# 05 — Executive Summary & Key Findings

This notebook summarises the entire analysis in a format scannable by a hiring manager in ~3 minutes.

---

## Problem

Which game genres, tag combinations, and price points represent the highest-revenue opportunities for publishers entering the Steam market?

In [None]:
import json
import sys
from pathlib import Path

import pandas as pd
from IPython.display import Markdown, display

sys.path.insert(0, str(Path.cwd().parent))

PROCESSED_DIR = Path("../data/processed")
RESULTS_DIR = Path("../results")

## Data Overview

In [None]:
# Data quality summary
report_path = PROCESSED_DIR / "data_quality_report.json"
if report_path.exists():
    with open(report_path) as f:
        report = json.load(f)
    display(Markdown(f"""
| Metric | Value |
|--------|-------|
| Total users collected | {report.get('users_total', 'N/A'):,} |
| Total unique games | {report.get('games_total', 'N/A'):,} |
| Median games per user | {report.get('median_games_per_user', 'N/A')} |
| RAWG metadata match rate | {report.get('rawg_match_rate', 0):.1%} |
| Median playtime (hours) | {report.get('playtime_median_hrs', 'N/A')} |
| Zero-playtime rate | {report.get('playtime_zero_pct', 0):.1%} |
"""))
else:
    print("Data quality report not yet generated.")

## Finding 1: Top Underserved Market Niches

In [None]:
niches_path = RESULTS_DIR / "tables" / "top_niches.csv"
if niches_path.exists():
    niches = pd.read_csv(niches_path)
    display(Markdown("### Top 10 Market Opportunities"))
    display(niches.head(10))
else:
    print("Run notebook 04 to generate niche analysis.")

## Finding 2: Recommendation Engine Performance

In [None]:
display(Markdown("""
*To be populated after model training:*

| Segment | P@10 | NDCG@10 | Revenue-Weighted HR@10 |
|---------|------|---------|------------------------|
| All users | — | — | — |
| Warm items (≥100 interactions) | — | — | — |
| Cold-start items (<100 interactions) | — | — | — |
| Popularity baseline | — | — | — |

The hybrid model improves cold-start recommendations by X% over the popularity baseline,
demonstrating that content features provide signal where collaborative filtering lacks data.
"""))

## Finding 3: Price Sensitivity

In [None]:
elasticities_path = RESULTS_DIR / "tables" / "genre_elasticities.csv"
if elasticities_path.exists():
    elasticities = pd.read_csv(elasticities_path)
    display(Markdown("### Price Sensitivity by Genre"))
    display(elasticities[["genre", "n_games", "price_pct_per_dollar", "r_squared", "interpretation"]])
else:
    print("Run notebook 04 to generate price analysis.")

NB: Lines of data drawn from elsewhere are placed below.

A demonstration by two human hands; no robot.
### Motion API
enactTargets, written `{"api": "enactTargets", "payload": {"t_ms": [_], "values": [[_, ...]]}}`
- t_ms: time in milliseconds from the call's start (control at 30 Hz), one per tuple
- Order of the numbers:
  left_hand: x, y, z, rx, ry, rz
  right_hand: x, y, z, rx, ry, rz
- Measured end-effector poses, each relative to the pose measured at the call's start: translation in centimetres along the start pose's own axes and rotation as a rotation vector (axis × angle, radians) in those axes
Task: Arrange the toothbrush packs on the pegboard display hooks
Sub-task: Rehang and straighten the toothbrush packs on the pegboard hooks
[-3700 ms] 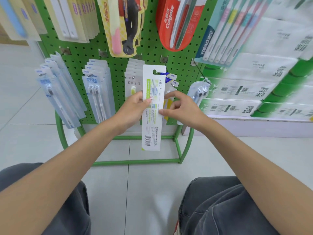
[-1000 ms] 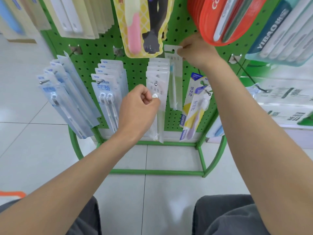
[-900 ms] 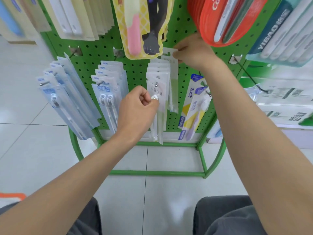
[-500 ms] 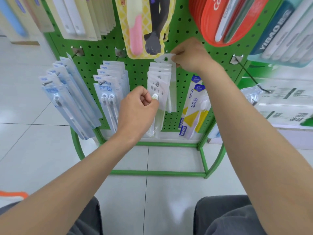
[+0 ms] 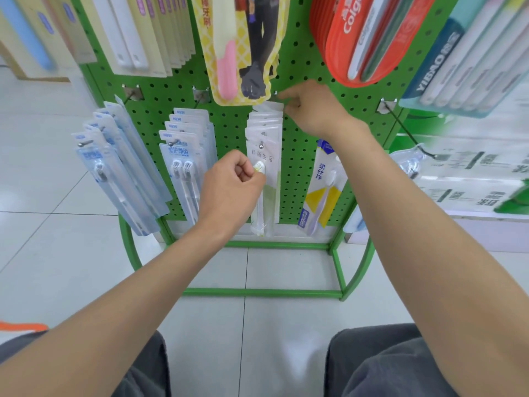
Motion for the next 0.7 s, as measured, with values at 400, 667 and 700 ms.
{"api": "enactTargets", "payload": {"t_ms": [400,667,700], "values": [[2.9,2.2,3.0,-0.017,-0.006,0.132,-2.2,2.3,9.9,0.045,0.304,0.012],[5.5,2.4,4.1,-0.063,-0.08,0.145,-1.6,5.8,13.6,0.232,0.157,-0.139],[5.6,2.3,3.9,-0.069,-0.094,0.136,-1.4,5.9,13.6,0.23,0.154,-0.137]]}}
Point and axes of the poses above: each hand's wrist, its own z-axis away from the middle knuckle, its own x-axis out of the palm, y = z × x, the point moved 4 cm from there along -z, towards the middle knuckle, and after that the axes turned 11 degrees about z, right-handed, at the moved point
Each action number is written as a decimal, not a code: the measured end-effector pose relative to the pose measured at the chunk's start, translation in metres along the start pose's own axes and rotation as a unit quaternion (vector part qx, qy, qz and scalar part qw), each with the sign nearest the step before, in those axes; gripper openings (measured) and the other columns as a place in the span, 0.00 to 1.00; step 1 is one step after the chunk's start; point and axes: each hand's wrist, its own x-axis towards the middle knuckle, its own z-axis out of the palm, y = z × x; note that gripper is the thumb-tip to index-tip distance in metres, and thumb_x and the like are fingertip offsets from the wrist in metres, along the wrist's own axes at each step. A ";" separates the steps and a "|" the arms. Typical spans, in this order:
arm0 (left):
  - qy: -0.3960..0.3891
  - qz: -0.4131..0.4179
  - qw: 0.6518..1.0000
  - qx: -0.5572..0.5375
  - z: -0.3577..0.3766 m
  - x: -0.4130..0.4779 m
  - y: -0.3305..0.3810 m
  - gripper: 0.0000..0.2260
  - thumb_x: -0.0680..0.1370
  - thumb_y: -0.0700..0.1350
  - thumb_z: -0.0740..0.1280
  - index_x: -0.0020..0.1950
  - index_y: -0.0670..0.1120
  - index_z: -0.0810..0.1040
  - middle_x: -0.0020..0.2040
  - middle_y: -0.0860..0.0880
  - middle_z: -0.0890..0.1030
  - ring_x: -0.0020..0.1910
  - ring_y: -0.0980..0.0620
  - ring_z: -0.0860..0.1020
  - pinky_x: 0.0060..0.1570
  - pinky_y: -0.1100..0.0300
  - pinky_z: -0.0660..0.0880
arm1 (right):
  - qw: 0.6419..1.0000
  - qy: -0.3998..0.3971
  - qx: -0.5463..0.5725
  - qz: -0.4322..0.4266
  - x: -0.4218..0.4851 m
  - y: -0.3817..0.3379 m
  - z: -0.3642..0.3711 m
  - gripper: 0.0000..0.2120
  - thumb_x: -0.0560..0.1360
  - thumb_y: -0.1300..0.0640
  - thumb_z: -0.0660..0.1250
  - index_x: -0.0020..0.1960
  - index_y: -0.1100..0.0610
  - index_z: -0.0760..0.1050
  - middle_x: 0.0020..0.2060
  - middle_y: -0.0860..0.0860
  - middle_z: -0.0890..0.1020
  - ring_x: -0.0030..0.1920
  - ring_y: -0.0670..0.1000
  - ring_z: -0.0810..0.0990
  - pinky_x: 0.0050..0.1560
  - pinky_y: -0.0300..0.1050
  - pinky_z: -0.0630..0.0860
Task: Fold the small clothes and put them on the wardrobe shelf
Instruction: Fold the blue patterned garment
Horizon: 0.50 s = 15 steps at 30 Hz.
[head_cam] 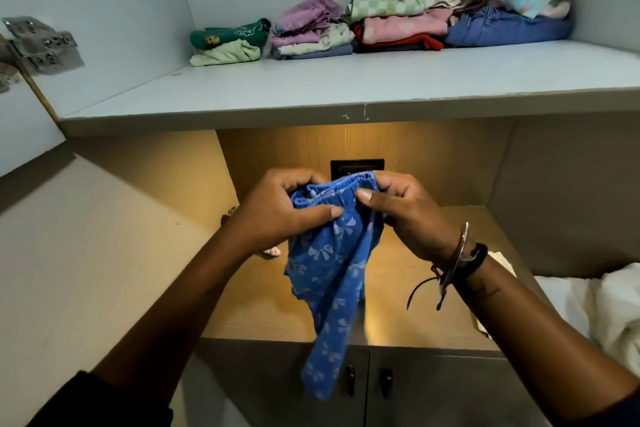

## Finding 4: Revenue Estimates for New Entrants

In [None]:
estimates_path = RESULTS_DIR / "tables" / "revenue_estimates.json"
if estimates_path.exists():
    with open(estimates_path) as f:
        estimates = json.load(f)
    for est in estimates[:5]:
        display(Markdown(f"""
### {est['niche']}
- **Existing games:** {est['num_existing_games']}
- **Total players:** {est['total_estimated_players']:,}
- **Revenue range:** ${est['revenue_low']:,.0f} – ${est['revenue_high']:,.0f}
- **Avg price point:** ${est['avg_price']:.2f}
- **Recency trend:** {est['recency_multiplier']:.2f}x
"""))
else:
    print("Run notebook 04 to generate revenue estimates.")

## Action Items

*To be populated with specific, actionable recommendations after analysis:*

1. Publishers targeting **[niche X]** can expect $A–$B revenue at the $C price point
2. The $10–15 price range maximises total revenue for indie **[genre Y]**
3. **[Niche Z]** shows a strong recency trend (Nx) — newer titles outperform, suggesting growing demand

## Assumptions & Limitations

- All revenue estimates derived from SteamSpy owner midpoints × current price (not historical)
- Owner estimates carry ±20–30% uncertainty for smaller titles
- Friend-graph crawling introduces selection bias toward socially connected users
- Price analysis is observational, not causal — cannot claim causal pricing effects
- RAWG metadata coverage is not 100% — very small/niche titles may be underrepresented

---

## Key Visualisations

See `results/figures/` for all exported charts:
- `niche_bubble_chart.html` — interactive supply vs. demand
- `revenue_range_comparison.png` — revenue potential by niche
- `niche_metrics_heatmap.png` — multi-metric scorecard
- `genre_cooccurrence_heatmap.png` — genre landscape
- `revenue_by_genre_violin.png` — revenue distribution
- `playtime_vs_owners_scatter.png` — engagement vs. scale
- `releases_over_time.png` — genre growth trends